(Data)
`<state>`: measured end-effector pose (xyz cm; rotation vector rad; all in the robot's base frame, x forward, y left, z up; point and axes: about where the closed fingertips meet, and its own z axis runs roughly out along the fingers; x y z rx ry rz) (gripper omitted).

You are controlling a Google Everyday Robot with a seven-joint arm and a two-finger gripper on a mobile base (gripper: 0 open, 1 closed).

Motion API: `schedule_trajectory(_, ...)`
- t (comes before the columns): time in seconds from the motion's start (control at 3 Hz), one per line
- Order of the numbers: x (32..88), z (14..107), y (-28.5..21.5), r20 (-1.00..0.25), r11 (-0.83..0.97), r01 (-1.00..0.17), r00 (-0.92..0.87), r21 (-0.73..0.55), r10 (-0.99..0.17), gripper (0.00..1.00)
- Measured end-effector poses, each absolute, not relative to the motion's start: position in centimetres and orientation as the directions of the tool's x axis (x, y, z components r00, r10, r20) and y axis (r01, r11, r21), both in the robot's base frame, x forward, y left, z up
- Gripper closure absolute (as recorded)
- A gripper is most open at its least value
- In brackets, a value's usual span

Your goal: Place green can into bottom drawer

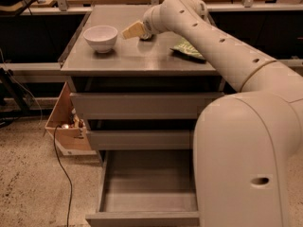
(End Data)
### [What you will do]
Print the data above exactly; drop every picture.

### [Task output]
`<state>`: measured end-effector pose (xyz cm; rotation vector rad; all in the robot's base frame, x forward, y left, z up; point and axes: about where the closed fingertips meet, and its own z axis runs roughly out along the fingers; x y z rx ry rz) (gripper omitted).

You are controlling a Google Everyday Robot with a seven-joint arm and a two-finger gripper on a mobile base (gripper: 0 open, 1 closed).

Motion API: `schedule_trajectory(_, ...)`
- t (comes before the columns): time in seconds from the motion's start (control at 3 Hz), one per line
- Order of the numbers: x (32..88), z (14..107), y (-28.5..21.5), r20 (-1.00..0.25), r11 (-0.83..0.97), r01 (-1.00..0.17), r00 (-0.92..0.87), r21 (-0.73..0.55), r10 (-0.99..0.17), gripper (0.00..1.00)
- Measured end-effector poses, each absolute, not relative to the motion's start: position in centimetres and orientation as the directions of the tool's x axis (x, y, z components r00, r10, r20) and y axis (r01, r11, r21), both in the robot's base frame, x forward, y left, z up
- Gripper closure absolute (as recorded)
- A gripper is most open at its least value
- In brackets, a value's usual span

Your goal: Place green can into bottom drawer

The answer has been supplied in full.